[Aim of the task]:
Given the listing that follows, report all lines in which the string "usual" occurs.

[Exercise data]:
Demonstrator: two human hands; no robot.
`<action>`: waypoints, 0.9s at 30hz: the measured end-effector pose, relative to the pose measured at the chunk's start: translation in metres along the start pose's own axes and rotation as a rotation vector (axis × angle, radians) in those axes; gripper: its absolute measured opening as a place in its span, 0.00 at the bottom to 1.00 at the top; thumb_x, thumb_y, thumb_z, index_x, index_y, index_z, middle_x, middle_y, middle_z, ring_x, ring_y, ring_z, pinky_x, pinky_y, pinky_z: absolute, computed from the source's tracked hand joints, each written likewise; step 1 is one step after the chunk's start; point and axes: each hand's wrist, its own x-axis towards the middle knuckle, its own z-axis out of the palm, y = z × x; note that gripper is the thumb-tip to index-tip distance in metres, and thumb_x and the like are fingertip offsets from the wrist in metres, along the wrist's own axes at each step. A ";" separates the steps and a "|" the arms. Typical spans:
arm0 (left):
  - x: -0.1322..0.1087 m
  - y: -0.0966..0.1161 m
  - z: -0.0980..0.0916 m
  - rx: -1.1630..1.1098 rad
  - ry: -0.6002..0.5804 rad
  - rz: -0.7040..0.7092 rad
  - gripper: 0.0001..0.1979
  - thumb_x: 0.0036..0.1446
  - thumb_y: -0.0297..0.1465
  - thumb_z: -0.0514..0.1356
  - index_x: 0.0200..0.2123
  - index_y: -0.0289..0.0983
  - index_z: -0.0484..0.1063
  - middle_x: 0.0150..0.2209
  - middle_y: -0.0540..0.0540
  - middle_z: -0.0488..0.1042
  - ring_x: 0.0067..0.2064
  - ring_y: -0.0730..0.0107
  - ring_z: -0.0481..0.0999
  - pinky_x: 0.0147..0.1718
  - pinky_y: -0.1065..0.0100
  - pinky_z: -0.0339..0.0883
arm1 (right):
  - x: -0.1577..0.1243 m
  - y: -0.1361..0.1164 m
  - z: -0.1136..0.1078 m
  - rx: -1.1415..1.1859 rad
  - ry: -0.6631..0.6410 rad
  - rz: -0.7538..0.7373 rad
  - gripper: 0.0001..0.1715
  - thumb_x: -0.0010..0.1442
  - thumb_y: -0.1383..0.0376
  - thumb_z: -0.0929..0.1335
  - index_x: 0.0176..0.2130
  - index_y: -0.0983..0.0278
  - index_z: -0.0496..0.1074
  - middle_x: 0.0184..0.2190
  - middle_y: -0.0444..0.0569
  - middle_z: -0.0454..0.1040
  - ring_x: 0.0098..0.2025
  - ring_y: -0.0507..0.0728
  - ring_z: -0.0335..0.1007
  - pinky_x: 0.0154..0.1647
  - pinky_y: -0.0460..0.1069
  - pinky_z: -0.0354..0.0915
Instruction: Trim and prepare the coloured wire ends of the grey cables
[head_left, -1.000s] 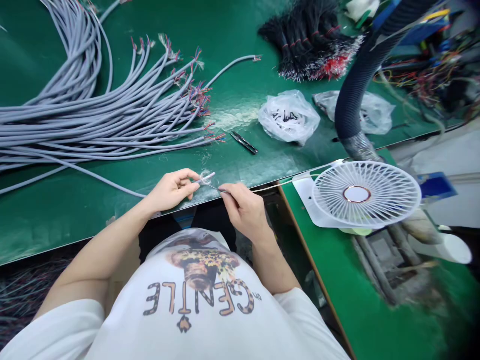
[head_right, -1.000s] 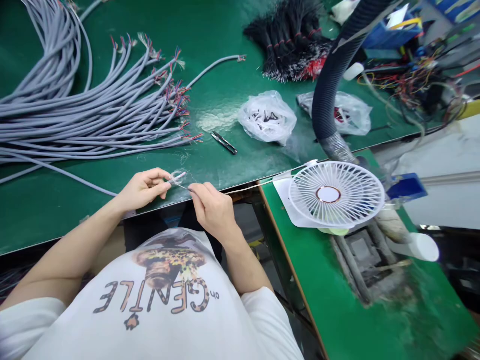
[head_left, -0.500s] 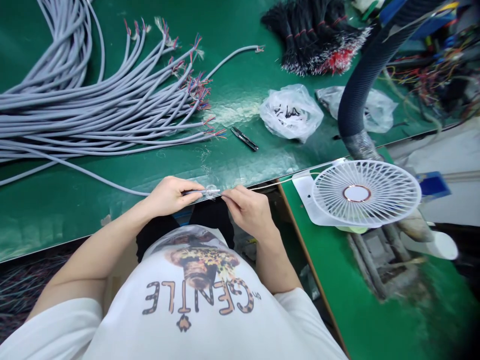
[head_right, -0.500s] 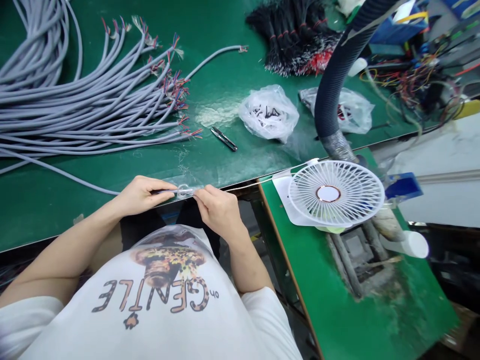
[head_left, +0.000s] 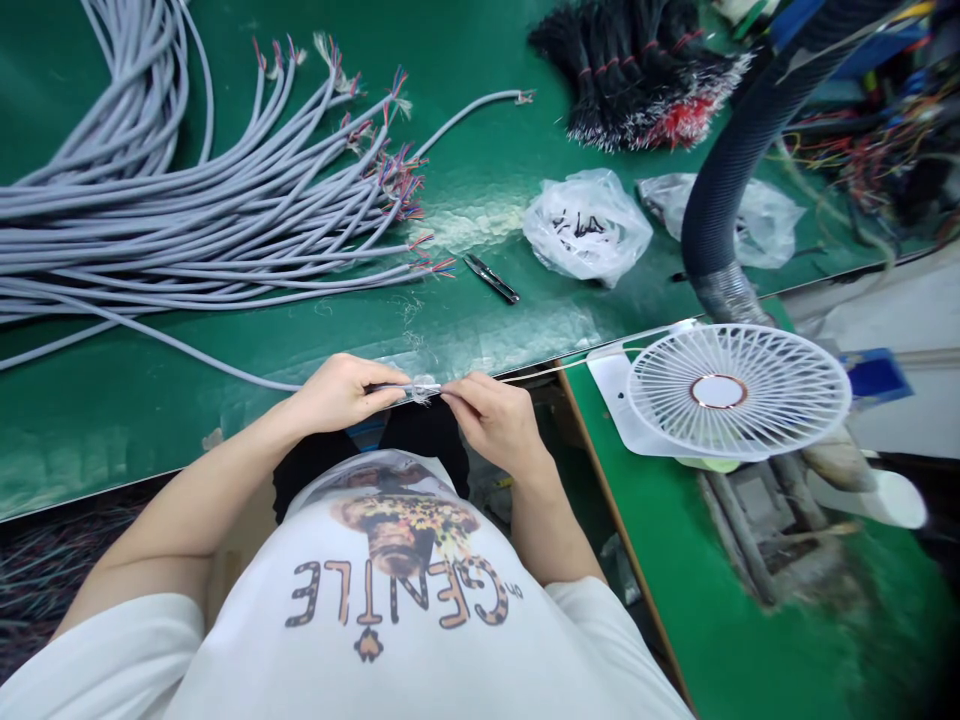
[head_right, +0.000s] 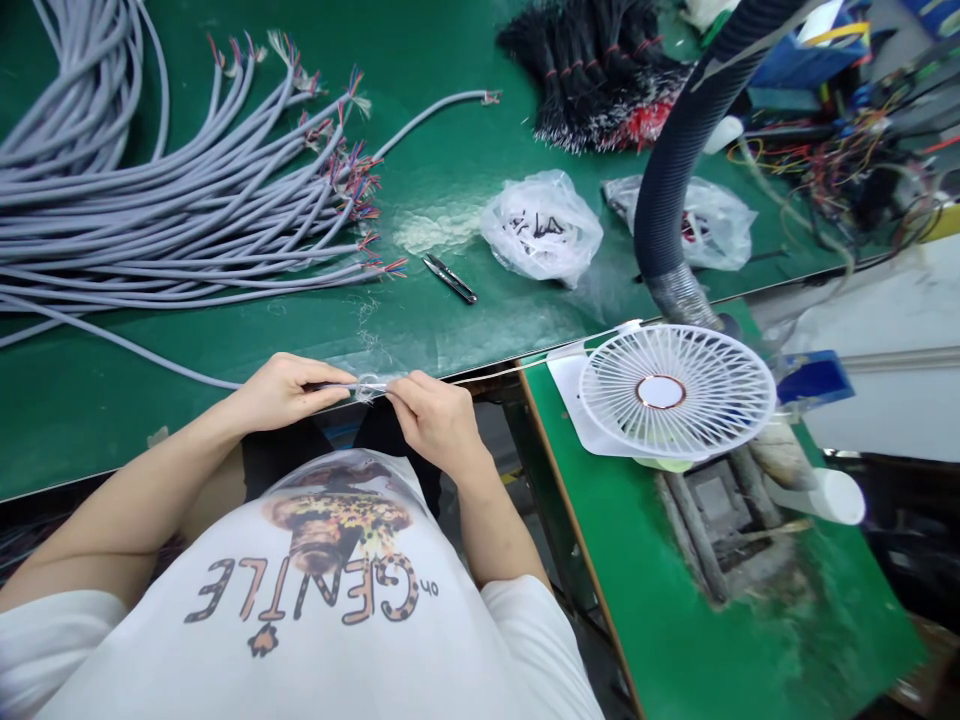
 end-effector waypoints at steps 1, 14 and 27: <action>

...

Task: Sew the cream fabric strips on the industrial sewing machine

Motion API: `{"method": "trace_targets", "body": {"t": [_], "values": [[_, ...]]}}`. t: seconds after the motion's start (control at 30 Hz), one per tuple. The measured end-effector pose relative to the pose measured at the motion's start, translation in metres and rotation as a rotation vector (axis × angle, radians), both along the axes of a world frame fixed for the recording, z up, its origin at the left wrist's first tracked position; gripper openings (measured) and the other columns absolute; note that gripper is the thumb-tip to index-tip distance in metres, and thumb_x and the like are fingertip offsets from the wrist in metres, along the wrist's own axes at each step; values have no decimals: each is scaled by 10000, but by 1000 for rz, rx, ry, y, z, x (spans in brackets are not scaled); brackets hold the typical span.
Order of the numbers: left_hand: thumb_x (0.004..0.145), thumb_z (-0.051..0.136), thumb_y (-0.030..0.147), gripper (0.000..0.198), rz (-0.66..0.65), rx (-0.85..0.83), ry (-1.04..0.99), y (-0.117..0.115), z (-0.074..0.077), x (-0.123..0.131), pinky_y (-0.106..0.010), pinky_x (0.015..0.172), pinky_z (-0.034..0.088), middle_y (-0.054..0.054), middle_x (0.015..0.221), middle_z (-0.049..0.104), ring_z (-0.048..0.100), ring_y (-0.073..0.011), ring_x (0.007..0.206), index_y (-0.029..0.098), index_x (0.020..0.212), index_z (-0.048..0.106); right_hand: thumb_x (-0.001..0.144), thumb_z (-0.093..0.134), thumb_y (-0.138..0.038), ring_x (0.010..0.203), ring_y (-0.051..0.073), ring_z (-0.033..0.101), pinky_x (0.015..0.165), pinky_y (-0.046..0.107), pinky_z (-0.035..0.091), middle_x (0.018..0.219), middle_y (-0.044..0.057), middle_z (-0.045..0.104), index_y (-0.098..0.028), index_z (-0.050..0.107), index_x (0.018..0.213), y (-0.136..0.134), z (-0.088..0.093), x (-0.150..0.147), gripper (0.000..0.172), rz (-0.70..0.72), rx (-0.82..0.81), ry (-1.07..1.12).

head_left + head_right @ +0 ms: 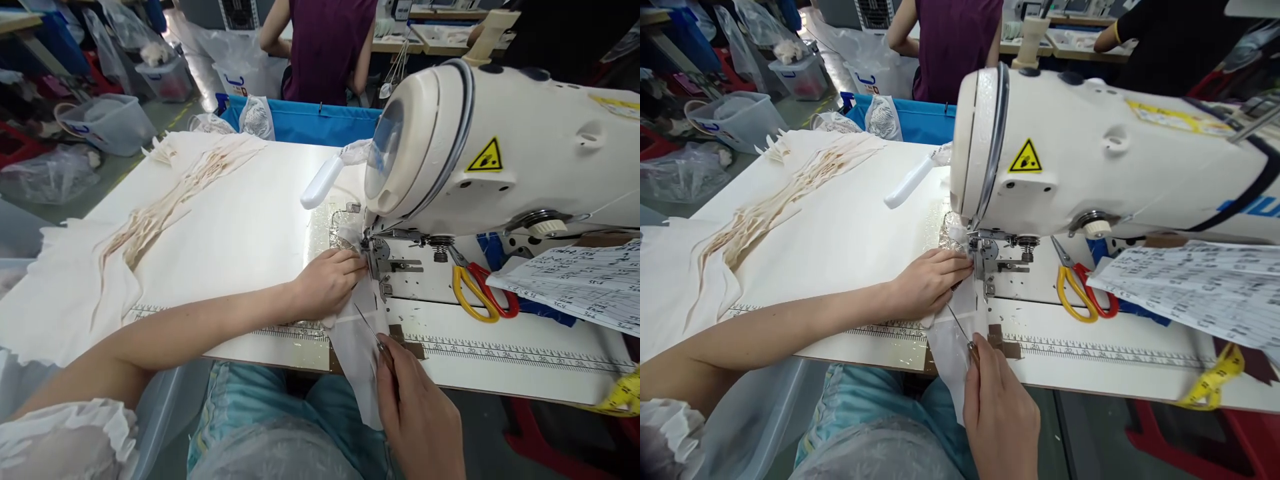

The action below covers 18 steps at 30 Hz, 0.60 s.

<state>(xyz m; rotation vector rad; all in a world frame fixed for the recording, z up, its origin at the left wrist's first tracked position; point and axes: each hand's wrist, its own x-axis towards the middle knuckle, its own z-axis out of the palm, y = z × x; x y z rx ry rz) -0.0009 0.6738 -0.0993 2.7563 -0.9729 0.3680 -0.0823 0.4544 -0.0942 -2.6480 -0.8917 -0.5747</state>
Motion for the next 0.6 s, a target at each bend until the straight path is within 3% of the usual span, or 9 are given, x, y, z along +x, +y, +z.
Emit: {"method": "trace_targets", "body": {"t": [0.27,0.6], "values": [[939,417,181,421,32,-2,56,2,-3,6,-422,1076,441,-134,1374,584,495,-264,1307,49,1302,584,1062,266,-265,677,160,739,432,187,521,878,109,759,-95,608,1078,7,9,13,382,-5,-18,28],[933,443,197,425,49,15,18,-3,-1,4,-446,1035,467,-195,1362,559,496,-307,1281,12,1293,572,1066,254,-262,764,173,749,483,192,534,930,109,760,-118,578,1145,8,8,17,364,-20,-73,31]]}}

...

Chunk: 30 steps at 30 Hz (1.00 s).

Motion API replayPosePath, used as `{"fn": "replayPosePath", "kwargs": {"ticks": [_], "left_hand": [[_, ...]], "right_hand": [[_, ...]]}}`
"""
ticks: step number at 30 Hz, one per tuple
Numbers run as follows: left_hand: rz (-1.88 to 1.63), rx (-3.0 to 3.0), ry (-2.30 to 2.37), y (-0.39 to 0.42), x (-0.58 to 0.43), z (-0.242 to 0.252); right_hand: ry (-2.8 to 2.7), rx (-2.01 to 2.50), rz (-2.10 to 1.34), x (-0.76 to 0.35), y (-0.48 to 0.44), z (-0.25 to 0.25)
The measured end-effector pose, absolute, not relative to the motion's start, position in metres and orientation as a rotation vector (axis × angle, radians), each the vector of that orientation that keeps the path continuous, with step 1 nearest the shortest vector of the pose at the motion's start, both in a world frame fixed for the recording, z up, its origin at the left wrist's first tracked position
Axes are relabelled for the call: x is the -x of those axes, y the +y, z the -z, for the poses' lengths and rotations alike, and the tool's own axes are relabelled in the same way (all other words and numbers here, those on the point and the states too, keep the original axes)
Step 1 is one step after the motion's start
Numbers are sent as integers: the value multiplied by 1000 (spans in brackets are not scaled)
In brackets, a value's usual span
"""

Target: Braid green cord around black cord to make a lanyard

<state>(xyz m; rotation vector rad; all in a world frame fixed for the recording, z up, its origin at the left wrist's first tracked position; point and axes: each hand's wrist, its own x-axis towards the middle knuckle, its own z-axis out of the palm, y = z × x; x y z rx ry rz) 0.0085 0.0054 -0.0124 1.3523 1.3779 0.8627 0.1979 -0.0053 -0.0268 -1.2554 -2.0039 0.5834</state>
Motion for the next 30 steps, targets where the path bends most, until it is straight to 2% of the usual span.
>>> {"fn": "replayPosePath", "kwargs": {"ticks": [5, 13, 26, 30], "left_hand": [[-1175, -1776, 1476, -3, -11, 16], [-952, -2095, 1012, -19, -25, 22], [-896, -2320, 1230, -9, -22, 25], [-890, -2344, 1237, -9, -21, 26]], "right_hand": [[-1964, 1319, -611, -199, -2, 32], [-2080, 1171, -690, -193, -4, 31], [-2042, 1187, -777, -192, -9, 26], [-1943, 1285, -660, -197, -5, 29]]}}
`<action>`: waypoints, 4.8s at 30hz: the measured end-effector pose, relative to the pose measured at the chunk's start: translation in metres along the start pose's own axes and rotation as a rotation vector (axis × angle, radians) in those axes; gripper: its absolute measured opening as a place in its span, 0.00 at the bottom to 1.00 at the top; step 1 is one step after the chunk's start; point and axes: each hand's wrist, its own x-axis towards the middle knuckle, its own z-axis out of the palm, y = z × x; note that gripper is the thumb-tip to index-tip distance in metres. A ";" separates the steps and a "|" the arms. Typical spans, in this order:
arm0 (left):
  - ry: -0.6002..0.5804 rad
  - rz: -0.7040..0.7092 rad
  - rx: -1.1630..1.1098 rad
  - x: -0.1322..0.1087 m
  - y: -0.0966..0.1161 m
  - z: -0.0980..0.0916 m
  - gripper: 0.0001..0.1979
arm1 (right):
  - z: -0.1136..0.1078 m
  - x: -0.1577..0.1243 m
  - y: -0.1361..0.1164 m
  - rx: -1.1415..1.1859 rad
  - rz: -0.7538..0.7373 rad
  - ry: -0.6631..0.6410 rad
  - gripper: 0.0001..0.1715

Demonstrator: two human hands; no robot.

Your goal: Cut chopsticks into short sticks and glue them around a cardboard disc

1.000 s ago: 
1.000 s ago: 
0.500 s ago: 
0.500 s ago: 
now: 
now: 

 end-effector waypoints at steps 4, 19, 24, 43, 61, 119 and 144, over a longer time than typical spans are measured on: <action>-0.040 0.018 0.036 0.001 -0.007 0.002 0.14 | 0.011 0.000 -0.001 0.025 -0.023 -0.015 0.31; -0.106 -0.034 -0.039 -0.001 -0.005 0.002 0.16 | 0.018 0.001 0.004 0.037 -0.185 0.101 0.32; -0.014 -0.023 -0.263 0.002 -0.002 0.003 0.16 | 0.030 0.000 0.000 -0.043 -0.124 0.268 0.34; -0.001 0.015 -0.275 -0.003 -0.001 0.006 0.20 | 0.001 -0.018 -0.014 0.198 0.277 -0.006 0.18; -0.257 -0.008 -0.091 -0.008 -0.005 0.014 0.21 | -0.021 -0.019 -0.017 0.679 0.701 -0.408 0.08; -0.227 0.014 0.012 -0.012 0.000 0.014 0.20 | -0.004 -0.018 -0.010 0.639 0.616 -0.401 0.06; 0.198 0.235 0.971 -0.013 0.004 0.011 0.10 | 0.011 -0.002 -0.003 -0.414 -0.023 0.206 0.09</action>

[Response area]:
Motion for the next 0.6 s, a target at each bend until the straight path is within 3% of the usual span, or 9 are given, x, y, z along +x, +y, +z.
In brackets, a value's usual span
Motion for the next 30 steps, targets where the path bends most, until it is straight to 2% of the usual span.

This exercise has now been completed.